Sport : nécessité d’une «prise de conscience urgente» et de plus de formations
«Le sport, lieu emblématique de l’intégration et de l’apprentissage des règles, est devenu à bien des égards celui d’une forme de désocialisation dans la mesure où la radicalisation, quoique difficile à quantifier précisément, semble y progresser.» Une progression insuffisamment mesurée et contrôlée, selon les rapporteurs, qui appelle à une «prise de conscience urgente». Selon Médéric Chapitaux, ancien sous-officier de gendarmerie et ex-professeur de sport, aujourd’hui doctorant à Toulouse-III, «12,5 % des personnes suivies dans le cadre de la radicalisation islamiste sont connues pour pratiquer une activité physique et sportive.» Un chiffre en constante évolution selon les rapporteurs. Les disciplines les plus concernées sont les sports de combat, la musculation et le futsal.

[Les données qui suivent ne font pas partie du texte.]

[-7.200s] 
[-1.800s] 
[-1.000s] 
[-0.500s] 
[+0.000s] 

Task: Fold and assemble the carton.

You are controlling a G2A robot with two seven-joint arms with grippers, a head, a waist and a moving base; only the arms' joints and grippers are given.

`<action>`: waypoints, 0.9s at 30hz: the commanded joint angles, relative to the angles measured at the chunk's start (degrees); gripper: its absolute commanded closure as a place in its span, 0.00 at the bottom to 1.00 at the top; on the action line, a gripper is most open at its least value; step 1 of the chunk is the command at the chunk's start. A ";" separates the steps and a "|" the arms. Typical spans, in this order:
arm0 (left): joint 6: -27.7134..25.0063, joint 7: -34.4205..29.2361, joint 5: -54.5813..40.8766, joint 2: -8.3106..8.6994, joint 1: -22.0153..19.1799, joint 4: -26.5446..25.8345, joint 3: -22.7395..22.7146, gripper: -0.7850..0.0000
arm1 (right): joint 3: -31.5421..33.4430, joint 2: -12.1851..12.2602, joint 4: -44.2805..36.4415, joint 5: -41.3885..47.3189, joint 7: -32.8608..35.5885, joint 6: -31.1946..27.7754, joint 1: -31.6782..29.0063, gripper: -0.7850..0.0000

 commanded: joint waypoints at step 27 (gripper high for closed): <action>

Au cours des quatre premiers mois de 2019, quelque 42 contrôles ont été recensés dans 11 départements. «Il y a des clubs où, lors de l’inscription, il est demandé spécifiquement d’accepter la prière dans les vestiaires et de prendre des douches habillé», rappelle Médéric Chapitaux. Pour être plus efficace, les rapporteurs demandent la réalisation d’enquêtes administratives concernant les éducateurs et recommandent à l’Etat de retirer les subventions aux structures sportives qui cautionnent ou favorisent la radicalisation. Selon William Gasparini, sociologue du sport et professeur à l’université de Strasbourg, la situation dépend surtout des quartiers : «Le football est le premier sport licencié en France et il est très pratiqué par les jeunes de confession musulmane dans les quartiers prioritaires de la ville. C’est là que l’on observe une évolution des pratiques religieuses, mais elles ne sont pas majoritaires.»
En Ile-de-France, le vice-président de la région en charge des sports, Patrick Karam, a prévu de renforcer sur trois jours les formations d’acteurs du monde sportif à la détection des comportements suspects et les signaux faibles pour «avoir une vision plus complète, plus fine, afin que rien n’échappe à la raquette».